A sideshow blocked traffic at a major San Francisco intersection for around 20 minutes on Sunday morning, an eyewitness who shot video footage of the incident said. 

San Francisco resident Robert Ristelhueber shot the footage from his apartment above the intersection at South Van Ness Avenue and Mission Street. The bustling intersection connects five streets, including Otis and 12th streets, and is close to a freeway on-ramp.

Ristelhueber says he has seen it all during his 11 years in the city, ranging from packs of motorcycles roaring through the area to sports cars with loud engines, but he’s never caught a lengthy video of a sideshow from his apartment before.

“It was around 12:30 a.m., and the noise from the street was getting louder and louder, so I looked outside the window,” he said.

San Francisco resident Robert Ristelhueber shot the sideshow footage from his apartment above the intersection at South Van Ness and Mission streets. | Source: Courtesy Robert Ristelhueber

READ MORE: A Night in the Life of a Sideshow: Stolen Cars, 720 Citations, 82 Juveniles and a Ghost Gun

That’s when he decided to shoot a video. The footage shows traffic backed up around the intersection as a large crowd of pedestrians gathers to watch multiple cars revving loudly and spinning around the intersection. 

“It was just insane,” he said, adding the Chevron gas station below his residence was completely packed with cars. “What was really just shocking was the amount of people there. Hundreds of people. [It] looked like this was a well-organized event.”

Chevron employee Gustavo Martinez said he didn’t witness the sideshow but heard about it as it drew “quite the crowd.” He said the gas station wasn’t damaged during the show.

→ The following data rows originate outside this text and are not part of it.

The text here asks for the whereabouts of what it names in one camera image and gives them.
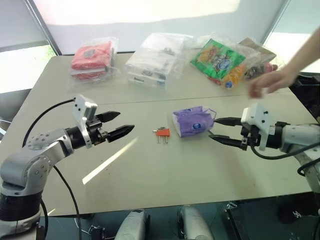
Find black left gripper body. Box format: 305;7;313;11
86;116;111;146

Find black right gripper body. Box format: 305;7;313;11
239;124;262;151

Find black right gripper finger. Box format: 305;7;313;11
214;116;243;127
208;134;248;151

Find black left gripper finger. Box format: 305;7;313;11
95;111;122;124
107;124;136;144

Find red rectangular block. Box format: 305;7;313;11
155;127;172;138

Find person's bare hand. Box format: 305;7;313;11
248;67;299;99

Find purple tissue pack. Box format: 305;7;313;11
171;105;217;139

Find orange snack bag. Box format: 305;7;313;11
221;63;248;91

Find red cloths in plastic bag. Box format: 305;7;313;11
68;36;120;91

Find green snack bag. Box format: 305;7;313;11
189;38;247;81

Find red drink bottle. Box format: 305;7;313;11
258;62;280;73

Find bag of white packets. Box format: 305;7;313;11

From Ristelhueber’s perspective, all entrances into the area were blocked off so that police could not get to the intersection.

From start to finish, the sideshow participants and spectators were there at the intersection for about 20 minutes, Ristelhueber said.

“After they were done with their driving around, they started to disappear,” he said. “Everyone left almost all at once. All the spectators took off, and then the police came at that point. About 10 police cars.”

Ristelhueber said he didn’t see anyone get arrested in the aftermath and didn’t see any driver or spectator get towed.

Video of Sunday's sideshow in San Francisco shows a huge crowd of spectators at Mission Street and South Van Ness Avenue. | Source: Courtesy Robert Ristelhueber

“They just kind of melted away into all of the traffic,” he said. “It really did seem like this was a well-organized thing.”

Ristelheuber said he feels like the police aren’t equipped to handle the sideshows as they happen but should focus on preventing them from starting.

“They haven’t seemed to figure out how to prevent these,” he said. “Once they start with all the cars running around the intersection, the police can’t get through. I think you have to stop these before they really get started, and I don’t think police have figured out how to stop it when it gets going.”

A spokesperson for the San Francisco Police Department confirmed the incident and said no arrests were made after vehicles and spectators fled the scene when officers arrived.